R/bootComb.R
In bootComb: Combine Parameter Estimates via Parametric Bootstrap

Documented in bootComb

#' @title Combine parameter estimates via bootstrap
#'
#' @description
#' This package propagates uncertainty from several estimates when combining these estimates via a function.
#' It does this by using the parametric bootstrap to simulate values from the distribution of each estimate to build up an empirical distribution of the combined parameter.
#' Finally either the percentile method is used or the highest density interval is chosen to derive a confidence interval for the combined parameter with the desired coverage.
#'
#' @param distList If \code{Sigma} is set to NULL, this is a list object where each element of the list is a sampling function for a probability distribution function (i.e. like rnorm, rbeta, ...).
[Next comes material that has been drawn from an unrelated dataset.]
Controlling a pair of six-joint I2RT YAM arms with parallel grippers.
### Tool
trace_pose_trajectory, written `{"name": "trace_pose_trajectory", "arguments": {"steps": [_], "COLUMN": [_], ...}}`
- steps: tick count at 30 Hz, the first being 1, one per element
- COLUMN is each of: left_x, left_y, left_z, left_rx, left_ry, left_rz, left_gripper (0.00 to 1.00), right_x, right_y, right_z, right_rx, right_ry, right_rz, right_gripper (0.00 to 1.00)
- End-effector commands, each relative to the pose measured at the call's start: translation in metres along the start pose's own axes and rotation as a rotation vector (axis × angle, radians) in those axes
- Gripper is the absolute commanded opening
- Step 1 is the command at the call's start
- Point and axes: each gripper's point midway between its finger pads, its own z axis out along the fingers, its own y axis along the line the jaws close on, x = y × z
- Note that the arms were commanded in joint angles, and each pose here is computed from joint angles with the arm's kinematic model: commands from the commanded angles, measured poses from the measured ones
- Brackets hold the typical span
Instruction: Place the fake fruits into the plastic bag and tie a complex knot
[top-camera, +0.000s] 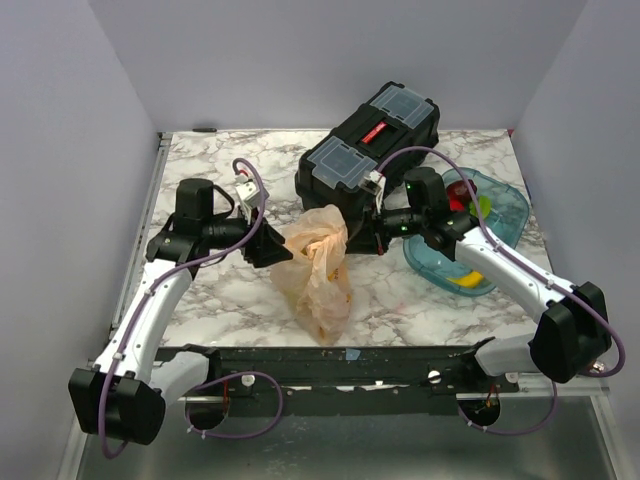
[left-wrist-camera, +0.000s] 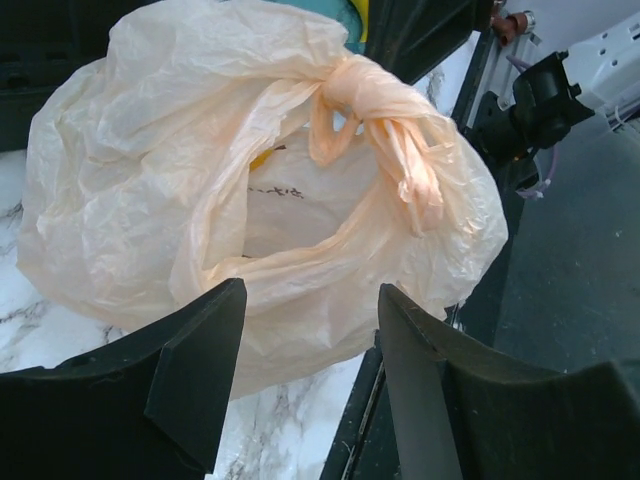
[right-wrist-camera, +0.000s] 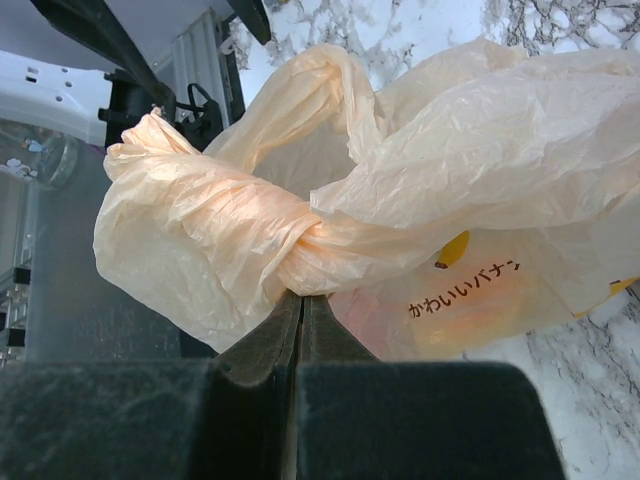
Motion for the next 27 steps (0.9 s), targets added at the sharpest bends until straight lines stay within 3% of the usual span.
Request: {"name": "trace_pose_trajectory", "arguments": {"steps": [1,7,14,22,26,27], "left_x": [-0.002,-0.004,-0.014,-0.024,-0.021,-0.021], "left_y": [-0.018,-0.035,-0.026,-0.020,-0.022,-0.022], "left_z": [0.001,0.017,0.031,0.035,0.041,0.042], "left_rx": [0.055,0.089,0.023,0.002,0.026,0.029], "left_ry": [0.040,0.074,0.081,0.062,0.073,0.076], "left_rz": [0.068,0.122,0.121,0.138,0.128,0.120], "left_gripper": [0.59,0.63,0.60,0.34,0.35,0.26], "right_x": [0.001,-0.003,-0.003,-0.002,-0.005,-0.006], "right_y": [0.001,0.001,0.005,0.003,0.001,-0.001], "right_z": [0.001,0.004,0.006,0.008,0.009,0.009], "right_rx": [-0.005,-0.009,-0.010,-0.001,0.006,0.016], "right_ry": [-0.001,-0.005,-0.003,0.000,-0.004,-0.004], "right_rz": [-0.007,-0.007,-0.018,-0.029,-0.034,-0.036], "right_gripper": [0.01,0.01,0.01,0.01,0.01,0.01]}}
If \code{Sigma} is specified, then this needs to be a list of quantile functions for the distributions for each parameter.
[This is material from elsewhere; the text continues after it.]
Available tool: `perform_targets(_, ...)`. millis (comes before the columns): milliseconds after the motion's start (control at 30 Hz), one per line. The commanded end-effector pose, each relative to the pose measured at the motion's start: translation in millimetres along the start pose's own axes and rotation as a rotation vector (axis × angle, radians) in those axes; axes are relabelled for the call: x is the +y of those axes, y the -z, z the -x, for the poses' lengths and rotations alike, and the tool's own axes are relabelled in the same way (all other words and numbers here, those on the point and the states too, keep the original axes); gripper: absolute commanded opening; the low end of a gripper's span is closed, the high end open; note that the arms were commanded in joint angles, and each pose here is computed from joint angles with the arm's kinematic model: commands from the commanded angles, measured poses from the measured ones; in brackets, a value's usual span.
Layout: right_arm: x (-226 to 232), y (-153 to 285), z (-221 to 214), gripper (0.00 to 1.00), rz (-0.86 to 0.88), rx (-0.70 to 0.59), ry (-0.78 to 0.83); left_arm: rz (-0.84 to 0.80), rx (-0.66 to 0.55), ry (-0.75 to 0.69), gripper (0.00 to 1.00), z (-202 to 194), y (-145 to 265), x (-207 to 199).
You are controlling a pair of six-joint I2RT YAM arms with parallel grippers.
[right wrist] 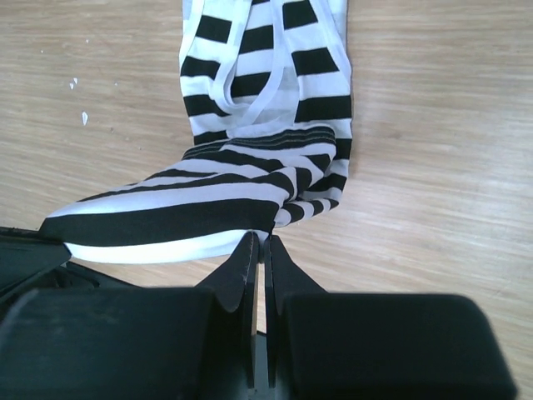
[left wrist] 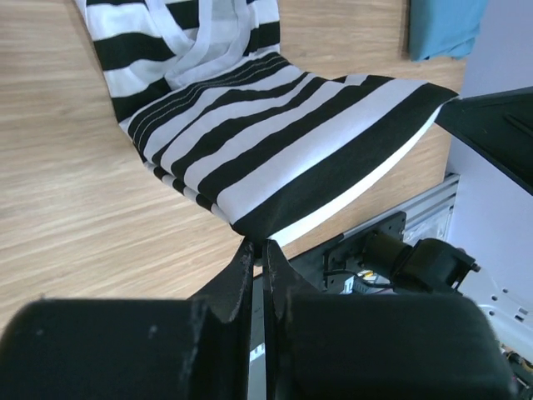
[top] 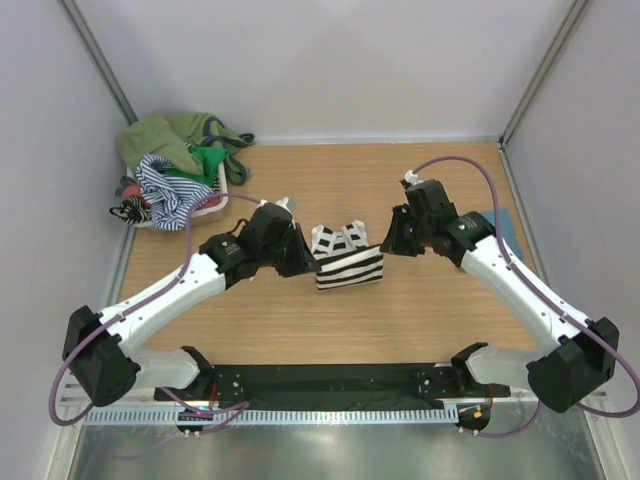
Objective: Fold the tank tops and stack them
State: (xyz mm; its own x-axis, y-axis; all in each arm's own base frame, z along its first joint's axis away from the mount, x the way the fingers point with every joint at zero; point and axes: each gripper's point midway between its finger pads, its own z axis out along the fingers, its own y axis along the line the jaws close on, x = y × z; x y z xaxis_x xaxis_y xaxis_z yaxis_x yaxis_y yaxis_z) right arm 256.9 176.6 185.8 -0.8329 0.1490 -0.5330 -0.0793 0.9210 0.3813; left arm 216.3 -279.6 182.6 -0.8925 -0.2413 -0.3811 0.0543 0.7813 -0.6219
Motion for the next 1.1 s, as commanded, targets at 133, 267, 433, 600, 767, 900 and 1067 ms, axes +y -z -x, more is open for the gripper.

#' @param combFun The function to combine the different estimates to a new parameter. Needs to take a single list as input argument, one element of the list for each estimate. This list input argument needs to be a list of same length as distList.
#' @param N The number of bootstrap samples to take. Defaults to 1e6.
#' @param distributions Alternatively to specifying \code{distlist}, the parameters \code{distributions}, \code{qLowVect}, \code{qUppVect} and (optionally) \code{alphaVect} can be specified. The first 3 of these need t be either all specified and be vectors of the same length or all set to NULL. The \code{distributions} parameter needs to be a vector specifying the names of the distributions for each parameter (one of "beta", "exponential", "gamma", "normal", "Poisson" or "NegativeBinomial").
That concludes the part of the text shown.